苗老板听到我这话,吓得瑟瑟发抖,一双眼睛紧紧的盯着我,怯怯的问道:“你,你真的能帮我,能放过我?”
“当然,我说话算数,只要你诚心悔过,我自然会帮你。”
我点点头,笑道。
“其实,是……”
梁老板偏过头,看着外面的两个白纸人。
“小心!”
可就在这时,他头顶上的一张牌匾突然就掉了下来。
哐——
我一把推开苗老板,牌匾掉在地上,砸得粉碎,溅起一股灰尘。
要是砸在苗老板头上,只怕他脑袋都得开花。
苗老板看着这一幕,吓得面色苍白,瞪大了眼睛,满头冷汗。
“是,是它们,是它们想要聚集怨气,所以逼我的。”
苗老板回过神来,指着门口的两个白纸人,一脸怒火。
我缓缓转身看着门口的两个白纸人,笑道:“孽畜,现在已经是人证物证聚在,我看你们还如何狡辩。”

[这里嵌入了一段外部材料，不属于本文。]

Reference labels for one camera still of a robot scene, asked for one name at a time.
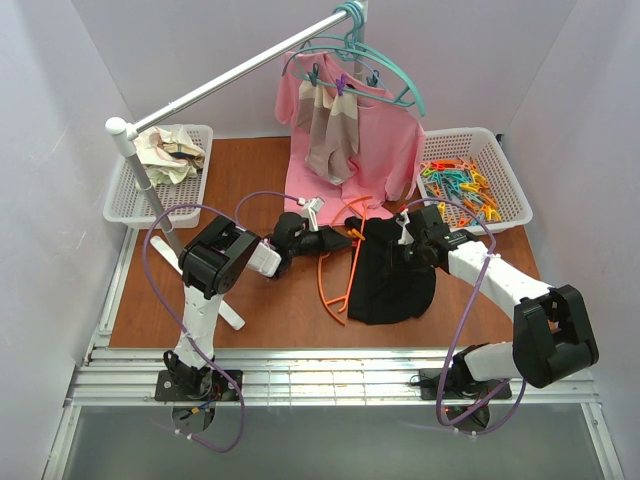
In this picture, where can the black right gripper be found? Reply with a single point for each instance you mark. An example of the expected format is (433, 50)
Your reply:
(401, 248)

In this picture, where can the purple clothespin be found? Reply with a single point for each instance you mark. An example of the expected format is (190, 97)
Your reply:
(340, 84)

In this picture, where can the black underwear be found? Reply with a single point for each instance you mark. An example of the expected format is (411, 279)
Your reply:
(381, 294)

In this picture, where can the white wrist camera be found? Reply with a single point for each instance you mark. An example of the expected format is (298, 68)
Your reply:
(402, 219)
(309, 209)

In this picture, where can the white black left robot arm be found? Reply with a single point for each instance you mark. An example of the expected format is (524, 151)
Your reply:
(210, 266)

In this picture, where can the beige brown underwear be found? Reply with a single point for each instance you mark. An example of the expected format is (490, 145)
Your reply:
(333, 128)

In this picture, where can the orange plastic hanger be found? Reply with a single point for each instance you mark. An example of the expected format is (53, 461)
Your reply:
(335, 271)

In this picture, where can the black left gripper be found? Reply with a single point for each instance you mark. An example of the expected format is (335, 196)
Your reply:
(323, 239)

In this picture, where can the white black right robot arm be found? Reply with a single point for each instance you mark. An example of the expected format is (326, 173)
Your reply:
(552, 333)

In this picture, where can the pile of light clothes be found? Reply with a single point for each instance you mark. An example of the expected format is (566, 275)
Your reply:
(169, 155)

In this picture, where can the white clothes basket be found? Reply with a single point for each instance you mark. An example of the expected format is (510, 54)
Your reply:
(126, 204)

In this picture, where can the pink t-shirt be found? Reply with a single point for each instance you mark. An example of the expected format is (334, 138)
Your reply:
(391, 143)

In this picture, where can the teal clip hanger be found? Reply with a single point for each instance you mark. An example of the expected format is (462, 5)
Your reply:
(313, 76)

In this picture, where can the orange clothespin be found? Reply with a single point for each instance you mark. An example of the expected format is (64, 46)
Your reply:
(356, 234)

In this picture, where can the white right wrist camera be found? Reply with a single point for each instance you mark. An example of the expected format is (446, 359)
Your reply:
(402, 219)

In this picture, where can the teal plastic hanger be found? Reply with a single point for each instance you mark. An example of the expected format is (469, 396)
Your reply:
(395, 70)

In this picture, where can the white metal clothes rack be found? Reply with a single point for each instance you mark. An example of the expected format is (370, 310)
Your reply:
(124, 133)

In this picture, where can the white clothespin basket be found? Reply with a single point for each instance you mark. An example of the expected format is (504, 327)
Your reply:
(481, 143)

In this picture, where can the aluminium rail frame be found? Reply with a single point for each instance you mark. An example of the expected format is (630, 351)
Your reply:
(321, 401)

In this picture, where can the pile of colourful clothespins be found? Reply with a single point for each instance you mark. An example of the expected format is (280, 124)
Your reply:
(459, 179)

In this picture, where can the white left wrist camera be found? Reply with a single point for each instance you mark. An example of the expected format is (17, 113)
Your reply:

说着,我一个箭步冲上去,也是一张符咒贴在了另外一个白纸人上面。
“你,你不能杀我们,你不能杀。”
其中一个白纸人聚成一股黑气,对着我,那面孔犹如一个骷髅头,看得人后脊背发凉。
“哼,不能杀你们?你看我敢不敢杀?”
我冷笑一声,直接将另外一个白纸人给点燃。
呼——
一股大火燃起,其中一个白纸人冲天燃起,连惨叫声都没有叫出来,就被大火烧得灰飞烟灭。
“你竟然敢这样,我们是受到了铁板道人点化,你敢杀我们?道人不会放过你的。”
听到铁板道人几个字,我双眼眯成了一道缝儿, 怎么又是这个铁板道人?
“铁板在哪里?”
我语气低沉,这个铁板就是害吴萱吴琴姐妹的妖道,这种邪魔,我不能放过他。
“铁板仙家云游四海,路过此地点化了我们,我怎么知道他在哪里?”
“好,那既然如此,留着你也就没用了,去陪你的兄弟吧。”
说着,我又是一根火柴,这个白纸人眨眼之间就化成了灰烬。
白纸人烧成了灰烬,我看着地上的一抹黑灰,神色十分复杂。
似乎能够从这抹黑灰里面,我能够看到那铁板道人似的。
“小兄弟,你不是说要帮我吗?”
我拿着黑伞转身离开,苗老板突然跑了上来。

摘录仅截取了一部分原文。